Risco Brasil e desenvolvimento

Neste último "suelto" do ano, tomo a liberdade de tentar esclarecer dois assuntos que têm sido levantados por alguns leitores. O primeiro refere-se à afirmativa de que o mais importante fato ocorrido com a eleição do presidente Luiz Inácio Lula da Silva tenha sido o reconhecimento, pelo mundo político internacional, de uma mudança definitiva do nosso "status" político. Com a tranquila e elegante sucessão entre Fernando Henrique Cardoso e o atual presidente, o Brasil fica a dever-lhes sua definitiva promoção política: de "republiqueta" nos transformamos em República Latino-Americana, encerrando o ciclo de eventuais e aleatórios desrespeitos à Constituição de plantão. A Constituição de 1988, com todos os seus problemas, vai consolidando velozmente nossas instituições democráticas e está aí para ficar.
Uma das sugestões que utilizamos para mostrar aquele fato foi a queda do risco Brasil desde a pose de Lula, em janeiro de 2003, que foi maior do que a redução do risco médio dos países emergentes. Um dos leitores observou, corretamente, que "a situação em janeiro era de grande incerteza, de forma que a queda do risco provava muito pouca coisa". É claro que o risco Brasil tem um co-movimento com o risco médio dos países emergentes. Entretanto é a diferença de queda entre eles que "mede", digamos, o "efeito Brasil". Não parece, portanto, absurdo supor que a queda mais rápida do risco Brasil se tenha devido, em parte, a um aumento da liquidez internacional (que afeta todos os países) e, em parte, à eliminação do "risco Lula" que estava embutido no risco Brasil de janeiro.

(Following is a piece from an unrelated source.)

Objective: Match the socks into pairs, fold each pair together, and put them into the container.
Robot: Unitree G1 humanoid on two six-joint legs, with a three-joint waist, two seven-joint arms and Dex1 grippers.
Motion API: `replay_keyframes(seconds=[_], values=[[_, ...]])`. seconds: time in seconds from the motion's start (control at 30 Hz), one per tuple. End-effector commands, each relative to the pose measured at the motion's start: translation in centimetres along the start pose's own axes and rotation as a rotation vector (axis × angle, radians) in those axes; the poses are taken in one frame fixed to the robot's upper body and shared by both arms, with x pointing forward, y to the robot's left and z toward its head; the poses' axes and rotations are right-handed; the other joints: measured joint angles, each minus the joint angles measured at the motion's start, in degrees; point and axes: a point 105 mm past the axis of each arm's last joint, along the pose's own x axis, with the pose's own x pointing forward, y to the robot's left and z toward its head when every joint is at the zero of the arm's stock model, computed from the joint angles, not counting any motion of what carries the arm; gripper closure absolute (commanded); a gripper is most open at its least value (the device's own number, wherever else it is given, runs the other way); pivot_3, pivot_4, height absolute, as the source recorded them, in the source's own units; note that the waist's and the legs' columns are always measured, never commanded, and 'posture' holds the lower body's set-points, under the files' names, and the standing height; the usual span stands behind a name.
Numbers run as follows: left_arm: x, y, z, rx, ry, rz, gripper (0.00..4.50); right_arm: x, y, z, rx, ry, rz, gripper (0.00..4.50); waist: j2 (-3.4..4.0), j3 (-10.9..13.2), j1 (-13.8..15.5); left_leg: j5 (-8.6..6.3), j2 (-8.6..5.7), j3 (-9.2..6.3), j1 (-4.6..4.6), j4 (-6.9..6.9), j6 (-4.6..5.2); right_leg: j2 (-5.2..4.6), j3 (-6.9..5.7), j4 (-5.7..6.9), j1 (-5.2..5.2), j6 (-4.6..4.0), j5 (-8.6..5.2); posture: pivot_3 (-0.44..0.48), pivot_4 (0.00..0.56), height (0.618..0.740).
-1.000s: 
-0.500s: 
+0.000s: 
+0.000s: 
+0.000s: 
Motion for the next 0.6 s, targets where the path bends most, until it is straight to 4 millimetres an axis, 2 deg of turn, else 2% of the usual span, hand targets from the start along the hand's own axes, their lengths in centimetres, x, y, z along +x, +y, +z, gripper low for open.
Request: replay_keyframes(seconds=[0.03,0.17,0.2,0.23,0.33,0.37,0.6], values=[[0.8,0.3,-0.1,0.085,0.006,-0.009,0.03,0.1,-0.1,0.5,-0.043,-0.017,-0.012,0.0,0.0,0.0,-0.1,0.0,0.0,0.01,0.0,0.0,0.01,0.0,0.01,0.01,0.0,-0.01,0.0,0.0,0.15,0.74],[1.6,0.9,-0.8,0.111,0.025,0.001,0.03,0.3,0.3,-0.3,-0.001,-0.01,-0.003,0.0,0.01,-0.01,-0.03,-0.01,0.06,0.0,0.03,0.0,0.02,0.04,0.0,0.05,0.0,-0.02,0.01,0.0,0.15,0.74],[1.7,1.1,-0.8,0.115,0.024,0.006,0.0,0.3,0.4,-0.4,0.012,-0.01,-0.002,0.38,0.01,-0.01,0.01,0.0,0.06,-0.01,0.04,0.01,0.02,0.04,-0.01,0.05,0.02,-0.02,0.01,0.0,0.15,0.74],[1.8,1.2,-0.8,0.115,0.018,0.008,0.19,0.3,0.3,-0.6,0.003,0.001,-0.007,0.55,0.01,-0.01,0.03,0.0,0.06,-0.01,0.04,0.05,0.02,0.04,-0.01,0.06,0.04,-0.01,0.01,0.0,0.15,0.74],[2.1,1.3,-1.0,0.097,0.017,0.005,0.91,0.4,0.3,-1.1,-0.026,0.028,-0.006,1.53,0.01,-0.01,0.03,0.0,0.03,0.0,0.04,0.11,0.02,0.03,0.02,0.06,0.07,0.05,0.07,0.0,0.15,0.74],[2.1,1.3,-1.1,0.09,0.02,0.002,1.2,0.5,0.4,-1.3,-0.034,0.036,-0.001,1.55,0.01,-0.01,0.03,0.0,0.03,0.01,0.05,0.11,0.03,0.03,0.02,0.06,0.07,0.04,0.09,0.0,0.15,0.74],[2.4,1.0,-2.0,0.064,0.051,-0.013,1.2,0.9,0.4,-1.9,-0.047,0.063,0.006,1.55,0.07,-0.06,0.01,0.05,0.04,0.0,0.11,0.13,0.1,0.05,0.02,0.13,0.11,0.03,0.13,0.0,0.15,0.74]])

Um segundo problema que tem sido levantado por alguns leitores refere-se à recente discussão sobre a receita para o desenvolvimento econômico rápido: taxa de juros real baixa e taxa de câmbio real desvalorizada, com controle do movimento de capitais e acumulação de reservas para ganhar credibilidade. Quem não conhece o axioma "moeda forte, economia fraca"? O modelo ajuda a "explicar" os milagres do crescimento do Japão, da Alemanha e da Itália depois da Segunda Guerra Mundial. Ele foi, em certa medida, utilizado no Brasil num passado não muito recente e tem sido utilizado no presente pelos países asiáticos. O Instituto de Estudos para o Desenvolvimento Industrial (Iedi) preparou uma tabela, publicada na própria Folha, que, ao comparar a variação do PIB e a variação do IDH (entre 1980 e 2001) com a variação do câmbio real médio dos países (1980-1990 e 1990-2001) e a taxa de juro real média (1990-2001), sugere uma relação relativamente estreita entre taxa média de crescimento do PIB com câmbio real desvalorizado e taxa de juro real baixa.
A receita é interessante, mas está longe de ser "universal", isto é, de poder ser utilizada em qualquer economia e sob qualquer condição, uma vez que produz efeitos colaterais. Em condição de déficits fiscais e de limitação do endividamento público, a manipulação simultânea da taxa de juro real e da taxa de câmbio real pode tornar indeterminado o sistema de preços: leva ao pleno emprego juntamente com aumento da taxa de inflação. Essa é a combinação ideal para o estabelecimento de medidas defensivas na distribuição de renda (correção monetária) e para a criação das condições que acelerem ainda mais a inflação. É preciso muito cuidado e imaginação para manter o controle monetário sob uma crescente acumulação de reservas.


Antonio Delfim Netto escreve às quartas-feiras nesta coluna.